Participant’s Profile

The conference is addressed to academics, researchers and professionals with a particular interest in Europe and European Union from all parts of the world. As the nature of the conference is intended to be multidisciplinary in nature different academic backgrounds are welcomed.

 

Post-graduate students, doctoral candidates and young researchers are welcomed to submit an abstract. Representatives of INGOs, NGOs, Think Tanks and activists willing to present their work with impact on or influenced by specific understandings of the European Union are welcomed as well to submit the abstract of their contribution.

 

Abstracts will be reviewed and the participants are selected based on the proven quality of the abstract. The submitted paper for the conference proceedings is expected to be in accordance with the lines provided in the submitted abstract.

Participation fee: 295 Euro

The participation fee includes:
- the registration fee,
- all the materials of the conference
- a copy of the electronic volume to be published
- access to Euroacademia discussion group and newsletters
- discounted rates for participation in the future Euroacademia conferences
- coffee brakes with snacks for all the duration of the conference
- a 3 course lunch on 27th of April 2012
- a 3 course lunch on 28th of April 2012
- optional social program – visit at the museum
- certificate of attendance

Please be aware that the final confirmation of attendance will be considered upon payment of the participation fee until the 30 March 2012 in the Euroacademia account:

 

Euroacademia

Credit Mutuel
IBAN: FR7610278060470002073210155
BIC: CMCIFR2A

Branch PARIS 17 ETOILE – 30 AVENUE NIEL 75017 PARIS FRANCE



The participation fee can be paid only through bank transfer. A confirmation of receipt will be sent to you by e-mail and the original invoice will be delivered to you on site at the conference.

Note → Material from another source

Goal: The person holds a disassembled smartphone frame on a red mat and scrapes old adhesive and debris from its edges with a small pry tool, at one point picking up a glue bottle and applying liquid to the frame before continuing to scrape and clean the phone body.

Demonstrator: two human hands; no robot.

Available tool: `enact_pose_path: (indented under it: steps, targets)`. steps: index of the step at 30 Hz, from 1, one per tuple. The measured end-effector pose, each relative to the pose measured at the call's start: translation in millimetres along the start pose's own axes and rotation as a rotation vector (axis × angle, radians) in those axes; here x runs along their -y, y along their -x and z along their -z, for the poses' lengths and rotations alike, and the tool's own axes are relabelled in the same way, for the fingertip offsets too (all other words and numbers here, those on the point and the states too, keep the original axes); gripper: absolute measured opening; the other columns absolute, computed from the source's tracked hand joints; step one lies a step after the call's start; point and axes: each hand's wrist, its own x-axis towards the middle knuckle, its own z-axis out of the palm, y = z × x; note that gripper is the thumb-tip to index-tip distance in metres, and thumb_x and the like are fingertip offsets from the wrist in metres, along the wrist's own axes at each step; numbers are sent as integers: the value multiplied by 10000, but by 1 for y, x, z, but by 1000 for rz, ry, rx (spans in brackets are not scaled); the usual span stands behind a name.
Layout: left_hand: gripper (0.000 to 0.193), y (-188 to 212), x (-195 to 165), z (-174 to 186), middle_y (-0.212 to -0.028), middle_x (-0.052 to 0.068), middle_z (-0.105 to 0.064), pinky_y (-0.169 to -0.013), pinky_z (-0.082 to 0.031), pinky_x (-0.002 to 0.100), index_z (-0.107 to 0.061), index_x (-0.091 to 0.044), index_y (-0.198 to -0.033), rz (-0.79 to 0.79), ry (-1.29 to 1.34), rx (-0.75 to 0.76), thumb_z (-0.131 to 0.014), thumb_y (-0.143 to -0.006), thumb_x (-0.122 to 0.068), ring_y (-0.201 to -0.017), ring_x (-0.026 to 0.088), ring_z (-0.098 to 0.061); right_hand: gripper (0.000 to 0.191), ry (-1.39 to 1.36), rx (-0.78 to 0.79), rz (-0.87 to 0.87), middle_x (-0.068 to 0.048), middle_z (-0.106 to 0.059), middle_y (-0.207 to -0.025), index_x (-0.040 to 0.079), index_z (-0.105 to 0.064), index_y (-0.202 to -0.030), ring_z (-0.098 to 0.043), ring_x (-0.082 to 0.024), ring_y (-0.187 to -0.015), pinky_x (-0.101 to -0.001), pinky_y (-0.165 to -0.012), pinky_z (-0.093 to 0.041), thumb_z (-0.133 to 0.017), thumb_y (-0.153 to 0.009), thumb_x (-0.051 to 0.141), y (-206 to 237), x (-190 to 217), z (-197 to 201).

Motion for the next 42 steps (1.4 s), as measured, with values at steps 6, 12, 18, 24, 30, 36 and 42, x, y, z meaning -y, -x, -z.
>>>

Unfortunately, Euroacademia has no available funds for covering transport and accommodation in Paris. Participants are responsible for finding funding to cover transportation and accommodation costs during the whole period of the conference. Official letters can be sent by Euroacademia to the financing institution to confirm the selection and participation in the conference upon request.

A specific spot in the conference program will be dedicated to social networking and therefore all the participants interested in setting or developing further cooperation agendas and prospects with other participants will have time to present and/or promote their project and express calls for cooperation.

 

A specific setting (Social Corner) for promotional materials connected with the topic of the conference will be reserved for the use of the participants. Books authored or edited by the participants can be exhibited and promoted during the whole period of the conference and can also be presented within the conference package based on prior arrangements.

 

An optional dinner and a social event will be organized for the second evening of the conference in a typical Parisian Restaurant as optional program for the willing participants. The social dinner will be held based on participant’s confirmation and it costs 50 Euro to be covered by participants.

 

Publication:

Selected papers will be published in an electronic volume with ISBN after the confirmation of the authors and a double peer-review process based on an agreed publication schedule. All the papers selected for publication should be original and must have not been priory published elsewhere. All participants to the conference will receive a copy of the volume.

 

Specific selected papers will be also published in CEJISS (Central European Journal of International & Security Studies)

 

About CEJISS
Formally launched in January 2007, CEJISS is designed as a double-destination scholarly bridge. The first bridge was constructed with Central Europe (Czech Republic, Hungary, Poland and Slovakia) in mind, focusing on increasing the audience for Central European scholars. In this regard, CEJISS is making a substantial impact as each issue attracts attention in some 45,000 people in nearly 160 countries. However, CEJISS is not Central European centric and invites scholars from around the world to contribute. This has meant that just as Central European scholars now have an easier time gaining a footing outside of the region, so international scholars also have an easier time getting in and making an impact here. With a mere two decades separating our times from the ‘darker’ Cold War years, CEJISS aims to contribute English language perspectives to the peoples of Central Europe and give the latter the amplification their research deserves.

Important Dates
15 March 2012 300 words abstracts and details of affiliation
20 March 2012 Notification of acceptance
25 March 2012 Sending the participation form
30 March 2012 Payment of the conference fee
10 April 2012 Sending the draft paper to be uploaded on the web site of the conference
15 April 2012 Publication of the conference program and uploading the draft papers on the website
27 April 2012 The conference commences

The conference will take place in the events premises of the exclusive 4 stars hotel Novotel Paris Tour Eiffel, located in the heart of Paris, overlooking the Seine and just two minutes walk from the Eiffel Tower.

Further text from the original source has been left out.